DIRECTIONS FOR THIS TASK: Among the lines of data below, reproduce only those from the one with "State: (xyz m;" through the one with "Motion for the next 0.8", exactly as they stand, both ends included.

EXERCISE DATA:
───

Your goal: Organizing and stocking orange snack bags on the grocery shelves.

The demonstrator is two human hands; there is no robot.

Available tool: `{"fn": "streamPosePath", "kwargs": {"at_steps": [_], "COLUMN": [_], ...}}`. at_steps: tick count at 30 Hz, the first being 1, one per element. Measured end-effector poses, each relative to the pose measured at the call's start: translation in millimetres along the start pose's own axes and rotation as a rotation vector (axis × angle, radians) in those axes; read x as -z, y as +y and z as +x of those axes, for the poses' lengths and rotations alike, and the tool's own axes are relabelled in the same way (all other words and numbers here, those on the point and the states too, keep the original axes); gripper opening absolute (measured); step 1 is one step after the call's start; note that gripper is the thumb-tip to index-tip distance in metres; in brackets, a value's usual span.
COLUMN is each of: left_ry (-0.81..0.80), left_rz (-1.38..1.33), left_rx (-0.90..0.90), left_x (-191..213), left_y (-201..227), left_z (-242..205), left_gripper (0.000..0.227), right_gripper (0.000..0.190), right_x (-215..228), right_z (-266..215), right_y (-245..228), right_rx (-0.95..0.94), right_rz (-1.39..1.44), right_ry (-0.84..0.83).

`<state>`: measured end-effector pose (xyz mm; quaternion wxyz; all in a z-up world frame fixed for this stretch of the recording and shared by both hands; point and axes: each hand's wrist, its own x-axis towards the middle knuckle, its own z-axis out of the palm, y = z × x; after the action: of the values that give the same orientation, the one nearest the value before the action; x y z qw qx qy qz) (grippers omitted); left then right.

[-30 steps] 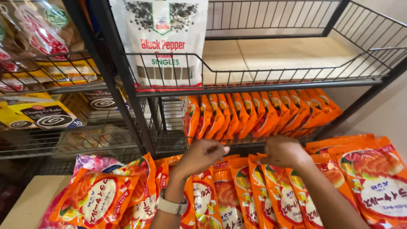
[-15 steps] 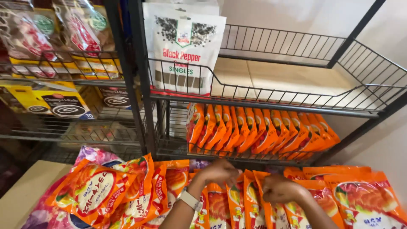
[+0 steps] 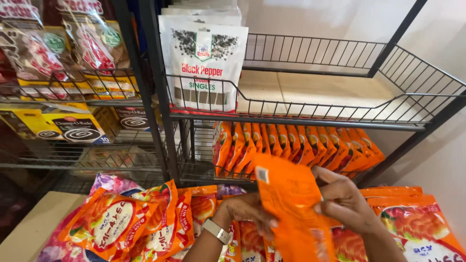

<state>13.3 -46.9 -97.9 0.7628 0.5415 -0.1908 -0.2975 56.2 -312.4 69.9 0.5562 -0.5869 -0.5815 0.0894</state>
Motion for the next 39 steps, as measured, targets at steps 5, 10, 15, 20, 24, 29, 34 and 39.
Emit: {"fn": "streamPosePath", "kwargs": {"at_steps": [5,10,15,20,24,29,34,39], "left_ry": [0.192,0.346,0.479,0.644,0.669,0.827,1.076,0.721], "left_rz": [-0.027,0.270,0.562,0.639,0.869,0.733,0.794,0.135], "left_rx": [-0.078,-0.453,-0.821,-0.792,-0.711,-0.694,-0.413,-0.260], "left_x": [-14,-41,-85,-91,-95,-66,-17,-49], "left_y": [37,83,128,126,119,105,75,79], "left_z": [-14,-30,-52,-38,-23,-18,-12,4], "left_gripper": [0.062,0.050,0.040,0.041,0.041,0.052,0.051,0.055], "right_gripper": [0.023,0.011,0.035,0.077,0.068,0.052,0.046,0.057], "right_x": [23,32,55,33,18,15,9,1], "right_z": [-26,-23,-35,-16,-29,-19,-7,2], "right_y": [44,27,59,44,76,92,74,84], "right_rx": [-0.086,-0.088,-0.313,-0.457,-0.577,-0.632,-0.628,-0.638], "right_rz": [0.096,0.018,-0.152,0.432,0.766,0.713,0.688,0.650], "right_ry": [0.081,0.117,0.552,0.460,0.411,0.485,0.501,0.503]}}
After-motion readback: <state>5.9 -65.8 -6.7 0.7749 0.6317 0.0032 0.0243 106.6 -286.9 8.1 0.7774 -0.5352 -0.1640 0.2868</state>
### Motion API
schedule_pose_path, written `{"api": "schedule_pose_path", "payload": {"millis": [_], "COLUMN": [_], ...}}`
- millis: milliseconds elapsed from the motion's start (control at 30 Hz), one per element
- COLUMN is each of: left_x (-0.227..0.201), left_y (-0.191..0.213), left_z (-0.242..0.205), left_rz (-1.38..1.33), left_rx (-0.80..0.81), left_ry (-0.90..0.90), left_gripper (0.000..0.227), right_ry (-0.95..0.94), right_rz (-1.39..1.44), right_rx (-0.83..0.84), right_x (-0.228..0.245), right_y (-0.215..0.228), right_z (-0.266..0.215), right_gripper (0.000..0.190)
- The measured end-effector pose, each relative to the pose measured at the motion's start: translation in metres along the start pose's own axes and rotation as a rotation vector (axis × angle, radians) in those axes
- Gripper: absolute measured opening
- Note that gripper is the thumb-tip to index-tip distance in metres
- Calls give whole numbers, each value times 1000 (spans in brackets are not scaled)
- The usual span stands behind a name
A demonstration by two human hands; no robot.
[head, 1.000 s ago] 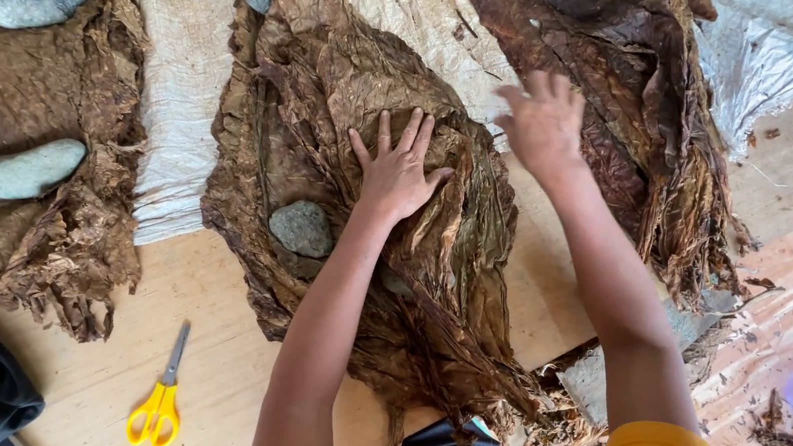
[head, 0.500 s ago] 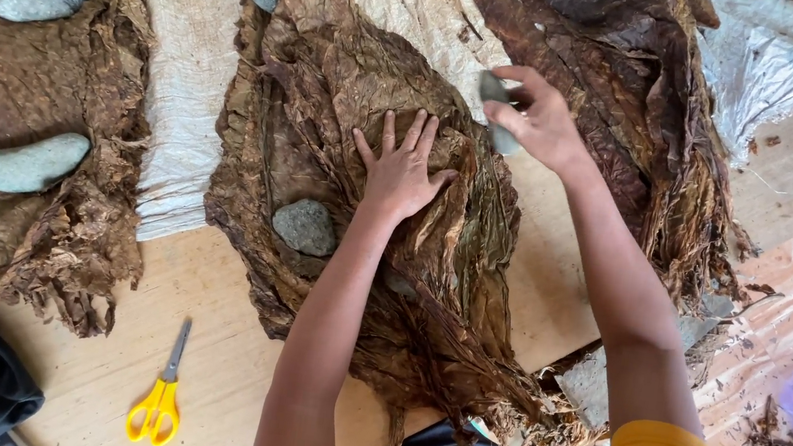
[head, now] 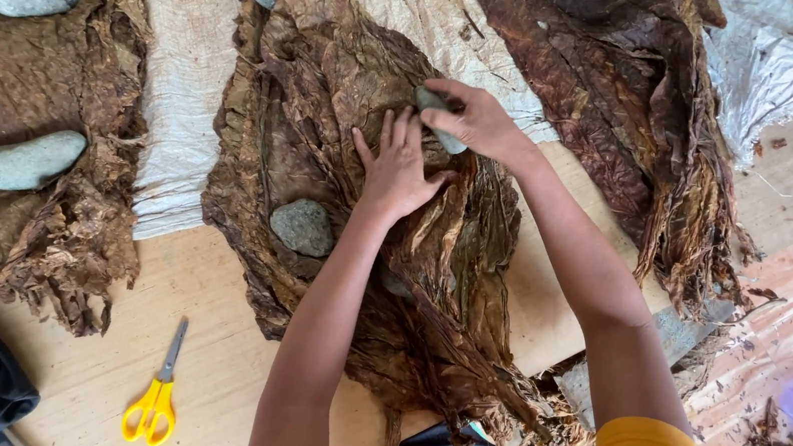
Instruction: The person places several smooth stones onto large dried leaves laid out on a table. They adjust the positions of the stones and smooth the leaf surfaces with their hands. A coworker performs a similar task on an adjacent leaf.
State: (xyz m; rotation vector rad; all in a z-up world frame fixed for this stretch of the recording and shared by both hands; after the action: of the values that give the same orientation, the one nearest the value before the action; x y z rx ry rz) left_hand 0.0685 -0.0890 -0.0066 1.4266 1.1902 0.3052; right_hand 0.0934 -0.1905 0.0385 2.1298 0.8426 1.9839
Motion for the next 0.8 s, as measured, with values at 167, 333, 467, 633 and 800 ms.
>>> {"api": "schedule_pose_path", "payload": {"millis": [167, 333, 467, 633, 800], "left_x": [3, 25, 51, 105, 96], "left_y": [10, 39, 109, 104, 29], "left_z": [-13, -22, -66, -142, -155], "left_rz": [-340, -538, -817, -832, -1107], "left_rx": [9, -97, -381, -517, -236], "left_ry": [-5, -122, -393, -56, 114], "left_gripper": [105, 108, 70, 37, 34], "right_ry": [-204, -135, -234, 139, -88], "right_rz": [-479, -733, -721, -557, -515], "right_rx": [1, 24, 67, -97, -321], "right_x": [-1, -10, 0, 13, -18], "right_y": [-20, -38, -46, -36, -32], "right_z": [3, -3, -7, -52, -125], "right_gripper": [66, 67, 72, 71, 48]}}
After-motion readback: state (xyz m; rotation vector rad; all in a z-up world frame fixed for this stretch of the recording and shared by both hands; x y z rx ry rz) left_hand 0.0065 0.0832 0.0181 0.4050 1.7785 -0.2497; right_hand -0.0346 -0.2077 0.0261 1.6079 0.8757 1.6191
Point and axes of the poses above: each hand's wrist, its own z-axis towards the middle knuckle, its own y-axis out of the back of the hand, x = y × z, the point moved 10 cm from there along z, towards the middle knuckle, and after that the axes turned 10 degrees about x, right-handed, at the moved point
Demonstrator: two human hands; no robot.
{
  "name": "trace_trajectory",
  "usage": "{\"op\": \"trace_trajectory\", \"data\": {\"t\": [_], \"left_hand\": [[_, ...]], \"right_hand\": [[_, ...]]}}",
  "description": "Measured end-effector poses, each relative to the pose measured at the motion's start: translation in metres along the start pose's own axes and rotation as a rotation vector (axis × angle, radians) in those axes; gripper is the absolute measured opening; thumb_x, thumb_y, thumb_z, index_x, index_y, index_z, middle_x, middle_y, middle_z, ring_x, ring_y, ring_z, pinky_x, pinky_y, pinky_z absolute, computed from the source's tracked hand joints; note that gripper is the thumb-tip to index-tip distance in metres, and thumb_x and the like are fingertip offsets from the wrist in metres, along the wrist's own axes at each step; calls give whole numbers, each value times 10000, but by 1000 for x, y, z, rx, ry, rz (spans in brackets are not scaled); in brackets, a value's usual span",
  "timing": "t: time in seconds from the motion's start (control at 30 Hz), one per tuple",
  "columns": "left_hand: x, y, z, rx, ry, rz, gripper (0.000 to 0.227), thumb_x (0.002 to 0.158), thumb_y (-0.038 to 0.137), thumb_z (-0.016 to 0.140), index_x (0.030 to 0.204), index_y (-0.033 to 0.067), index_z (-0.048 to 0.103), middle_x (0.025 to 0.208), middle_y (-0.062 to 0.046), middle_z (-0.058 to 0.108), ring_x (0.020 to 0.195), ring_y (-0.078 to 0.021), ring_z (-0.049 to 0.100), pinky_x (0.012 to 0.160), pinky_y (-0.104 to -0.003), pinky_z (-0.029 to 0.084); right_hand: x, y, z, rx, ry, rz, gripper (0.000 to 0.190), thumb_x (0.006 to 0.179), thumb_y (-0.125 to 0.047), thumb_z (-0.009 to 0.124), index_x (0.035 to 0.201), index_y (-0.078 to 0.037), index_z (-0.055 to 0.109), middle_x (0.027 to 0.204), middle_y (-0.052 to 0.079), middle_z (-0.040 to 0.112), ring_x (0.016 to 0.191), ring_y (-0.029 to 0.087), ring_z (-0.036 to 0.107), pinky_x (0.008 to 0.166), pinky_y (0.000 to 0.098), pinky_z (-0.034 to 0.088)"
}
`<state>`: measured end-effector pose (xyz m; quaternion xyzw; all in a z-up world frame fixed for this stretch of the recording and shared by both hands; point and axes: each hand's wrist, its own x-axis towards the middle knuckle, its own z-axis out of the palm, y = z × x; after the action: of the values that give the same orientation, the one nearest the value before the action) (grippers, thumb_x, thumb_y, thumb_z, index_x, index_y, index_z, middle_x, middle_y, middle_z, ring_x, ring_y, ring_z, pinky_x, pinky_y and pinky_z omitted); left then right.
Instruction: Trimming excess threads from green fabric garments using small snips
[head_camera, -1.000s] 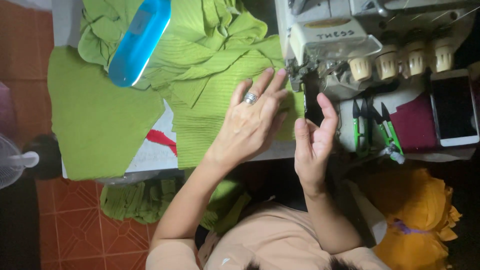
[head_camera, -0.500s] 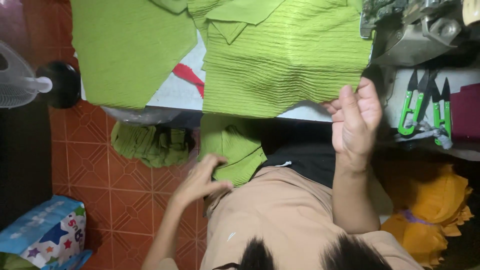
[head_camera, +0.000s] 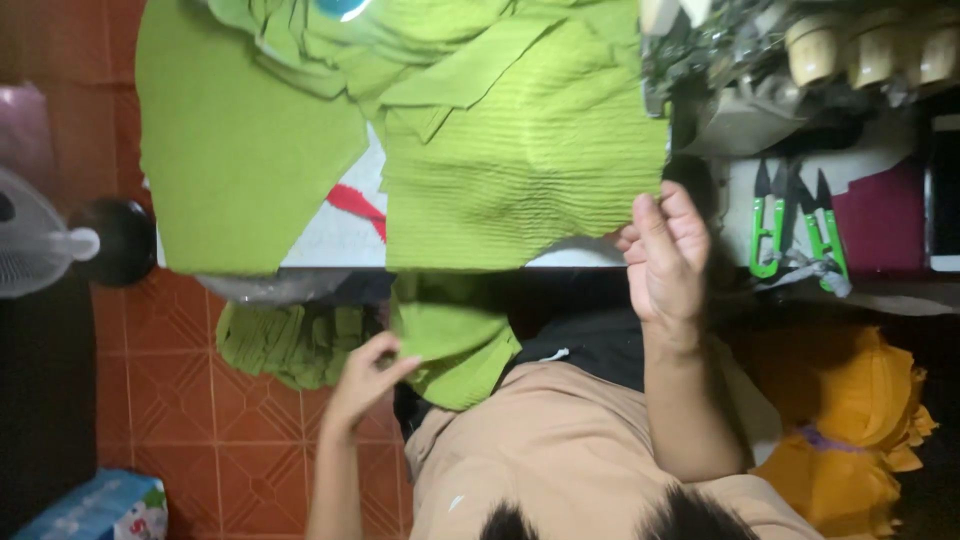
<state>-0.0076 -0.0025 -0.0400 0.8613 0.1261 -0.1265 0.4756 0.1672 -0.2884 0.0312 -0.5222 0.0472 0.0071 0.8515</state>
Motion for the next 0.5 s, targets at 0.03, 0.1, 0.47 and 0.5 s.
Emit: {"op": "trace_trajectory", "data": {"t": [0.03, 0.1, 0.47, 0.5], "left_hand": [[-5, 12, -14, -261, 95, -102, 154, 685, 170, 663, 745, 96, 542, 654, -43, 539, 597, -160, 544, 540, -271, 457], [-9, 37, -44, -520, 179, -189, 94, 748, 48, 583, 777, 97, 508, 683, 4, 466, 561, -91, 478, 458, -216, 451], [71, 120, -107, 3003, 796, -381, 140, 787, -38, 500, 697, 43, 430, 742, -62, 502, 752, -206, 517, 740, -338, 384], [80, 137, -96, 3001, 809, -379, 140, 787, -38, 500, 697, 43, 430, 742, -62, 502, 752, -206, 517, 740, -338, 384]], "right_hand": [[-1, -4, 4, 23, -9, 23, 103, 846, -167, 511, 918, -100, 481, 663, -10, 519, 557, 38, 513, 544, 177, 465], [-1, -10, 8, 49, -12, 28, 94, 833, -143, 521, 908, -102, 482, 694, -9, 519, 546, 36, 472, 503, 150, 408], [-4, -28, 29, -34, 0, -23, 150, 778, -62, 569, 926, -66, 549, 633, -2, 571, 499, -12, 477, 427, 83, 399], [-4, -27, 28, -33, 2, -31, 150, 778, -62, 569, 926, -66, 549, 633, -2, 571, 499, -12, 477, 427, 83, 399]]}}
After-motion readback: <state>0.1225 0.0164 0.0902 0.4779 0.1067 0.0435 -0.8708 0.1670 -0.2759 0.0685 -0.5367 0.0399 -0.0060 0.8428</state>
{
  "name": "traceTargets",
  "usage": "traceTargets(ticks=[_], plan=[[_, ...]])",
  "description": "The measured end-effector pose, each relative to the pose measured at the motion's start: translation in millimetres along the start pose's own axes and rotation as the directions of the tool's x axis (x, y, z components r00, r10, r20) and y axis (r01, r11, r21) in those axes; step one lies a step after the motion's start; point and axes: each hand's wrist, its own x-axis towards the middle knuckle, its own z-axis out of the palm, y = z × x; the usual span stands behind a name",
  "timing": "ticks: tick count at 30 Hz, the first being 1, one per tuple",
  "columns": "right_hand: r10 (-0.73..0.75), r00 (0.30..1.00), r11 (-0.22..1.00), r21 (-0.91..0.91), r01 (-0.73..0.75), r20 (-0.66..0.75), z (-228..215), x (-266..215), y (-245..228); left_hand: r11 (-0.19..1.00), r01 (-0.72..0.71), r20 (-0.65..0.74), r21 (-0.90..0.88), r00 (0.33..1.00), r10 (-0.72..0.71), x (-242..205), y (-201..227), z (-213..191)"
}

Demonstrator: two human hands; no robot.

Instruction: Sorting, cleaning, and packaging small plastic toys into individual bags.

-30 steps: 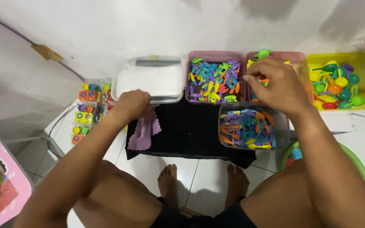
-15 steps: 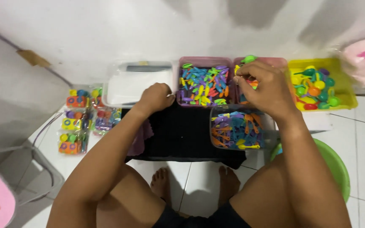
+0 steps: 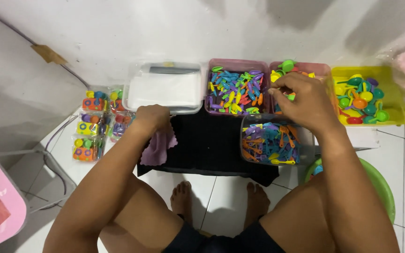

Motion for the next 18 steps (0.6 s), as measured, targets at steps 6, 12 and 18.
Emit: traceTargets(ticks=[6,12,18], plan=[[-0.020,0.994,0.985,0.171,0.002,0.103,19.4,7.0,-4.6,0.569,-0.337,-0.178,-0.750,0.932,0.316,-9.2,-18.1,-14.6],[-0.051,0.931,0.790,0.585,-0.184,0.362,63.5,2.2,-33.5,0.092,-0.566,-0.452,-0.819,0.736,0.505,-65.3,27.6,-63.1],[0.495,0.756,0.712,0.300,-0.635,0.428,96.2,-27.4,-44.3,0.144,-0.717,-0.652,-0.682,0.685,0.324,-63.5,65.7,-60.1]])
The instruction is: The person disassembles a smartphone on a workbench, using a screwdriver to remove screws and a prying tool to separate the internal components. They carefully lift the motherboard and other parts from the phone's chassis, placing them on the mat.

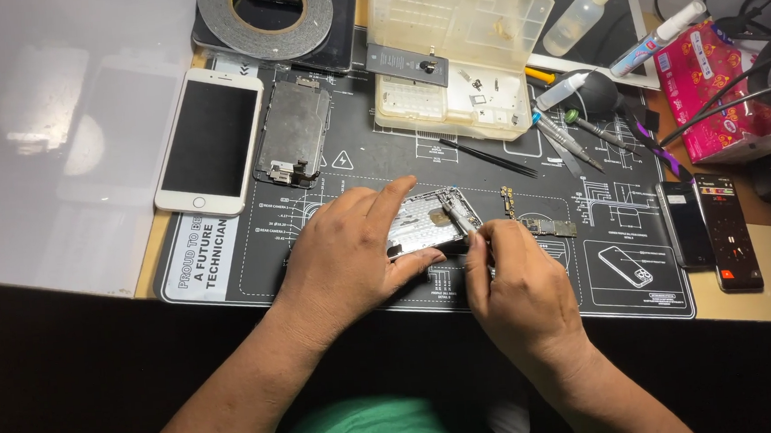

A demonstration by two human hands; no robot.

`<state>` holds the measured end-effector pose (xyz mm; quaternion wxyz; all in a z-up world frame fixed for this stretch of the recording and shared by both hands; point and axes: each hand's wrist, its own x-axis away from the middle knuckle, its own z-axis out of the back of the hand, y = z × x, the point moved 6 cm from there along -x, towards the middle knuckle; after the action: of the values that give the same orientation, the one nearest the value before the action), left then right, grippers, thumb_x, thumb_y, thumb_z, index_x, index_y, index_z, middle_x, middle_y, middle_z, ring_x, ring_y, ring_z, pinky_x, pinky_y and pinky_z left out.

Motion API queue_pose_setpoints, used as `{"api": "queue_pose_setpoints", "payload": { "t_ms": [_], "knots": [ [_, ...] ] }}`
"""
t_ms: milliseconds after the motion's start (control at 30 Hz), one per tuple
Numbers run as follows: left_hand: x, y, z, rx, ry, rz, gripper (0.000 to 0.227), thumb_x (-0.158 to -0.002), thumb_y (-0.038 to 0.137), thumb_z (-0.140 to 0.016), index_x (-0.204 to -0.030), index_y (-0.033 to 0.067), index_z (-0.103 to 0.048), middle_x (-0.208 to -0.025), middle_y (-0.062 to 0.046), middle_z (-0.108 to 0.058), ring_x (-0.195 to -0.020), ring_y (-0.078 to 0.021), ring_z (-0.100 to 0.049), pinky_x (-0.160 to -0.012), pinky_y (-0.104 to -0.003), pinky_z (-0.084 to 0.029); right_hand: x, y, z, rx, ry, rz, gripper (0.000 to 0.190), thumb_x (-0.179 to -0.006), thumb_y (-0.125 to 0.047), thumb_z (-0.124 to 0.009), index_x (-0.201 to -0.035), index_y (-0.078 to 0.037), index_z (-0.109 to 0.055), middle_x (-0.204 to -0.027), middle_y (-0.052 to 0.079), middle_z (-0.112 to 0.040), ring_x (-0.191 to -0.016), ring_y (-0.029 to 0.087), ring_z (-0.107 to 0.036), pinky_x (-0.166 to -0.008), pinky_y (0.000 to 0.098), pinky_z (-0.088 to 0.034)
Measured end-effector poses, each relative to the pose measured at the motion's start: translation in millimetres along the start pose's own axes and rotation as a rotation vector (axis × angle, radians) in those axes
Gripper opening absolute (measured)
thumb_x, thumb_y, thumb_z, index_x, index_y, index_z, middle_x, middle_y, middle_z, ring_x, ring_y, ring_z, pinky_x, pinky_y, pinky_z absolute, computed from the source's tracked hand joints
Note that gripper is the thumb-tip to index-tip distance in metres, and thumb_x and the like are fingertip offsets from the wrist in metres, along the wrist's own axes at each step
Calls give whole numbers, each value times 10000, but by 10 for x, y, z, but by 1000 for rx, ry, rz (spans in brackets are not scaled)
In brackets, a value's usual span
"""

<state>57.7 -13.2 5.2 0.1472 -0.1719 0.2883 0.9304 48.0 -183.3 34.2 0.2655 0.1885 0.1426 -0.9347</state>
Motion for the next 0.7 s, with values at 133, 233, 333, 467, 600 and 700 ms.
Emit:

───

TASK RESPONSE:
State: (xyz m; rotation vector rad; all in a z-up world frame fixed for this stretch of the recording and shared by both hands; after the action: of the values that give the same orientation, the one nearest the value before the action; x y z rx ry rz) left_hand 0.0685 -0.0890 -0.0066 1.4266 1.1902 0.3052; right_hand 0.0934 -0.1905 0.0385 2.1298 0.8426 1.9839
Motion for the next 0.8 s, as measured, with values at 167, 333, 467, 633 and 800 ms.

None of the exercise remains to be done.